こんなことを言われた日には、みな無理をしちゃおうというものである。
診療所。
こちらは、既にユリウスの預かるところになっていた。
だが、なんとエリザは一時、本当に兵士の診察にあたってくれていたのだそうだ。
女王自らが診てくれるという噂はすぐに広まったが、兵士達が殺到するその前になんらかの理由で取りやめになってしまったとのこと。
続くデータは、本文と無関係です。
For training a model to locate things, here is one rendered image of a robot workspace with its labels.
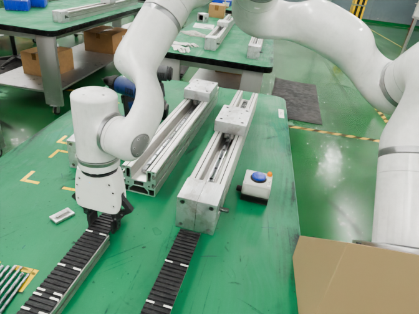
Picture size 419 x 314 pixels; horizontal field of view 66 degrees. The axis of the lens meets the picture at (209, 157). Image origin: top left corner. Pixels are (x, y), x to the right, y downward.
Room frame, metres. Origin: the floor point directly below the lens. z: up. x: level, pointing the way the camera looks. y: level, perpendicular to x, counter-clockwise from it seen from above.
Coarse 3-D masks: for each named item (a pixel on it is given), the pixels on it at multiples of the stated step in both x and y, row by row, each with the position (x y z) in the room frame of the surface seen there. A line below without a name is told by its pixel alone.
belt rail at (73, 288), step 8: (104, 240) 0.51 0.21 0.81; (104, 248) 0.51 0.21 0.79; (96, 256) 0.47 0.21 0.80; (88, 264) 0.44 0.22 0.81; (80, 272) 0.42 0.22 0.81; (88, 272) 0.44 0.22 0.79; (80, 280) 0.42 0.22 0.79; (72, 288) 0.39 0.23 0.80; (64, 296) 0.37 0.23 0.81; (72, 296) 0.39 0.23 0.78; (64, 304) 0.36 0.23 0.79; (56, 312) 0.35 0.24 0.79
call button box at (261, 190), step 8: (248, 176) 0.80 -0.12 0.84; (248, 184) 0.76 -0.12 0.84; (256, 184) 0.76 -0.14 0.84; (264, 184) 0.76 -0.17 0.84; (248, 192) 0.76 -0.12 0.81; (256, 192) 0.75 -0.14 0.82; (264, 192) 0.75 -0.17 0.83; (248, 200) 0.75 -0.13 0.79; (256, 200) 0.75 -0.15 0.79; (264, 200) 0.75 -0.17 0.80
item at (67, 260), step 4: (64, 256) 0.45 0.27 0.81; (68, 256) 0.45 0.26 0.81; (60, 260) 0.44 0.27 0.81; (64, 260) 0.44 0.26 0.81; (68, 260) 0.44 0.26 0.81; (72, 260) 0.45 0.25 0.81; (76, 260) 0.44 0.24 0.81; (80, 260) 0.45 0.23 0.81; (84, 260) 0.45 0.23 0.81; (68, 264) 0.44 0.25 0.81; (72, 264) 0.43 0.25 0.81; (76, 264) 0.44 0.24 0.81; (80, 264) 0.44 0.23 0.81; (84, 264) 0.44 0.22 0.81; (80, 268) 0.43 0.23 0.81
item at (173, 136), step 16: (176, 112) 1.14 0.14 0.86; (192, 112) 1.22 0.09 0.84; (208, 112) 1.33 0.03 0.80; (160, 128) 0.99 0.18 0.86; (176, 128) 1.06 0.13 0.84; (192, 128) 1.07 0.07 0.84; (160, 144) 0.95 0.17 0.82; (176, 144) 0.89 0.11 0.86; (144, 160) 0.82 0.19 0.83; (160, 160) 0.78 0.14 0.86; (176, 160) 0.90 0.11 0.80; (128, 176) 0.74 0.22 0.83; (144, 176) 0.75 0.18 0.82; (160, 176) 0.76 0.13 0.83; (144, 192) 0.73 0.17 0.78
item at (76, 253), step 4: (68, 252) 0.46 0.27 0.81; (72, 252) 0.47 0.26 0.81; (76, 252) 0.47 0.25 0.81; (80, 252) 0.47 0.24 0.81; (84, 252) 0.47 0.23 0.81; (72, 256) 0.46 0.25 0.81; (76, 256) 0.46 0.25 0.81; (80, 256) 0.46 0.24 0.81; (84, 256) 0.46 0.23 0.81; (88, 256) 0.46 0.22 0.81; (88, 260) 0.45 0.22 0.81
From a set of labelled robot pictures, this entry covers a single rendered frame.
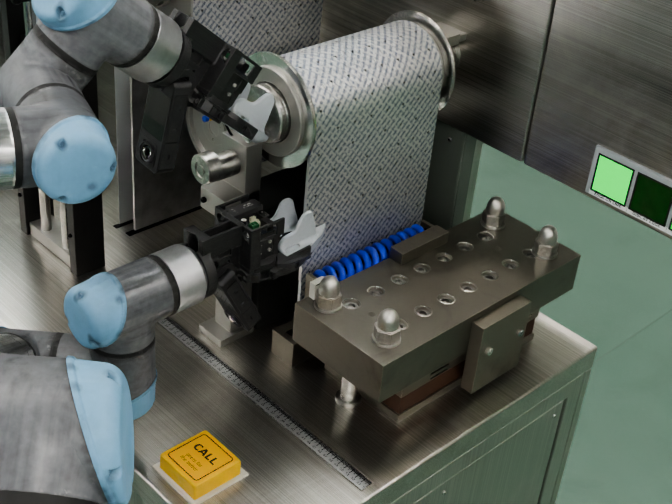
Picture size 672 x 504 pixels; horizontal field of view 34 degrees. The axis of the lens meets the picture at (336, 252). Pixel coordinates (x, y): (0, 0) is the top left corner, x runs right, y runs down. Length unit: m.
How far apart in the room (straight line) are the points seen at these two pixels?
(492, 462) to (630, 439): 1.36
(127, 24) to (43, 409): 0.42
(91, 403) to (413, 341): 0.58
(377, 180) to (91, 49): 0.50
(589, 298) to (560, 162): 1.87
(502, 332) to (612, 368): 1.66
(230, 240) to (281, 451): 0.28
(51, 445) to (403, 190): 0.78
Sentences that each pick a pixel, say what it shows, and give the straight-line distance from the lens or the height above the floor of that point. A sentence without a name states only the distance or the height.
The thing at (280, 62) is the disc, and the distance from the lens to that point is 1.33.
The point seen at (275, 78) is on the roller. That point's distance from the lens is 1.34.
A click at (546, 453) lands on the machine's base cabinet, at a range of 1.70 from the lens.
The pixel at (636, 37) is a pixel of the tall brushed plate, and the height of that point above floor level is 1.37.
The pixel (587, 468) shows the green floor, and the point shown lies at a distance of 2.78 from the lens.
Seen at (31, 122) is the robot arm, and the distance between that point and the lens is 1.02.
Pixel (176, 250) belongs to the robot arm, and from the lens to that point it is 1.27.
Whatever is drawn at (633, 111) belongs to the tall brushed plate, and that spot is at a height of 1.28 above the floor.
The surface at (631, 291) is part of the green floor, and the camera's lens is 3.43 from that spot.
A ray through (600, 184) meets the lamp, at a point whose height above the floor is 1.17.
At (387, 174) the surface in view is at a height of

「本当はもっと陛下に診てもらえたはずなのです! それをユリウスとか言う軍医が邪魔をして……」
嘆き節とも恨み節とも言えない声が、俺の元にも届けられた。
相当な評判だったのだろう。
わずか数十人ほどではあるが、彼女の手で手当をしてもらえた兵士もたしかにいて、連中は末代までの自慢にすると言っていた。
下手すると貴様らが末代なんだが、その点は大丈夫なのか。
兵士諸君?
なかでも一番の評判だったのは、尻の治療を施されたという兵士である。
その男が自慢げに手術跡を晒していると聞いたので、折角だから俺もそれを見に行った。
実に、きたないケツだった。
手袋越しとはいえ、エリザはこんなものに触れたのか。
うらやま……、けしからんにも程がある。
しかし、うらやま……、うらやましい。
とりあえず蹴っ飛ばしておいたのだが、それではおさまらない俺は堪らず師匠のユリウスに相談した。
「俺もエリザに治療をしてもらいたい。どうすればいい? うまいこと尻を怪我する方法を俺に教えてれないか」
ユリウスはうんざりした顔で答えてくれた。
「何を言うかと思えば馬鹿馬鹿しい。いっそエリザ君に槍で突いてもらえばいいんじゃないかね? 何回か突き込めば、流石の君でも多少の怪我くらいはするんだろう?」
「ユリウス、貴様天才か!」
「君こそ馬鹿になったんじゃ無いのか?」
エリザに診てもらうために、エリザに槍で突いてもらう。
一粒で二度美味しい作戦だ。素晴らしい。
ちょっと変態くさい点には目をつぶりたい。
エリザがどんな顔して槍でついてくれるのか、想像するだけでドキドキするが、あいにく俺は臆病なので彼女にリクエストできたのは大分先になってからのことだった。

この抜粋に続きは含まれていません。